Studio album by Loudon Wainwright III
- Released: 1970
- Studio: Mediasound, New York City; A & R, New York City; Atlantic, New York City;
- Genre: Folk
- Length: 39:01
- Label: Atlantic
- Producer: Loudon Wainwright III, Milton Kramer

Loudon Wainwright III chronology
|  | Loudon Wainwright III (1970) | Album II (1971) |

= Loudon Wainwright III (album) =

Loudon Wainwright III (also known as Album I) is the debut album of Loudon Wainwright III. It was released on vinyl in 1970 on Atlantic Records. Like his second effort Album II, the album is a solo acoustic effort. Though his ironic sense of humour is evident, this is an altogether bleaker and more acerbic album ("Black Uncle Remus", "Four Is a Magic Number" and "Glad to See You've Got Religion") than most of his 1970s work.

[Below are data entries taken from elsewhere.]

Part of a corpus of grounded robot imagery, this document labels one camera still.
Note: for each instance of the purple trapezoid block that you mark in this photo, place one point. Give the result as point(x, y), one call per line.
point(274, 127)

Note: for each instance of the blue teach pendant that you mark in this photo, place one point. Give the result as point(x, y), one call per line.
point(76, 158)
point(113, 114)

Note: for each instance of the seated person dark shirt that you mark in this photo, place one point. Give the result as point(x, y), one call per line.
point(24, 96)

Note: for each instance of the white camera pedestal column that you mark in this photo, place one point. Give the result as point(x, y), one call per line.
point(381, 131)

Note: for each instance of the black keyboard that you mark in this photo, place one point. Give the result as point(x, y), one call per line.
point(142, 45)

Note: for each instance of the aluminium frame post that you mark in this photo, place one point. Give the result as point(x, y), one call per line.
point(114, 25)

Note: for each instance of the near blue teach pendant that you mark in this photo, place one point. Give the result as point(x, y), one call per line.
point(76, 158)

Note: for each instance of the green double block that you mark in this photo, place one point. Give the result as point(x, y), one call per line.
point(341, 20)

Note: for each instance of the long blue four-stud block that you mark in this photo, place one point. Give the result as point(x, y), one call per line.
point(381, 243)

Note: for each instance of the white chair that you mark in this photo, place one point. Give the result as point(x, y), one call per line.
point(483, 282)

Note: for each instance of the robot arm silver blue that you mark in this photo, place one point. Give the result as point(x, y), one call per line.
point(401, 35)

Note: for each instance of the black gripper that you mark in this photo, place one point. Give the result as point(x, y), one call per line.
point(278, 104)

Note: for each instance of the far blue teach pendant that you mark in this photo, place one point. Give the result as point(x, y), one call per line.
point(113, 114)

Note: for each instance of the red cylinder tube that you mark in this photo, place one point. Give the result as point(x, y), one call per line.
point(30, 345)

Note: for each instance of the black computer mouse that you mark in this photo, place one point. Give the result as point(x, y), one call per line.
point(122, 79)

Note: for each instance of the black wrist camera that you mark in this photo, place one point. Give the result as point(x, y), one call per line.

Reflecting another career-long obsession, the first line of the first song on his debut album concerns growing older, a theme which persists to his newest recordings.

Professional ratings
Review scores
| Source | Rating |
| AllMusic |  |
| Christgau's Record Guide | B− |
| Rolling Stone | (favorable) |

==Track listing==
All tracks composed by Loudon Wainwright III
1. "School Days" – 3:06
2. "Hospital Lady" – 4:05
3. "Ode to a Pittsburgh" – 3:15
4. "Glad to See You’ve Got Religion" – 3:56
5. "Uptown" – 2:45
6. "Black Uncle Remus" – 2:39
7. "Four Is a Magic Number" – 3:28
8. "I Don’t Care" – 4:09
9. "Central Square Song" – 5:28
10. "Movies Are a Mother to Me" – 2:39
11. "Bruno’s Place" – 3:31

==Personnel==
- Technical
- Elliot Scheiner (tracks 1, 2, 7, 8), Jimmy Douglass (tracks 3–5, 9–11), Tony Bongiovi (track 6) - engineer
- Lee Friedlander - cover photography
"Black Uncle Remus" recorded at Media Sound, NYC; "School Days", "Hospital Lady", "Four Is a Magic Number" and "I Don't Care" recorded at A&R Studios, NYC; all other tracks recorded at Atlantic Recording Studios, NYC.

==Release history==
- LP: Atlantic SD 8260 (U.S.)
- LP: Atlantic 2400103 (UK)
- LP: Atlantic K40101 (2nd press)
- LP: Edsel ED308 (1989 re-release)
- CD: Collector's Choice 632 (April 4, 2006 re-release)

==Miscellanea==
- The song "Black Uncle Remus" is a reference to the fictional character Uncle Remus featured in several stories by Joel Chandler Harris.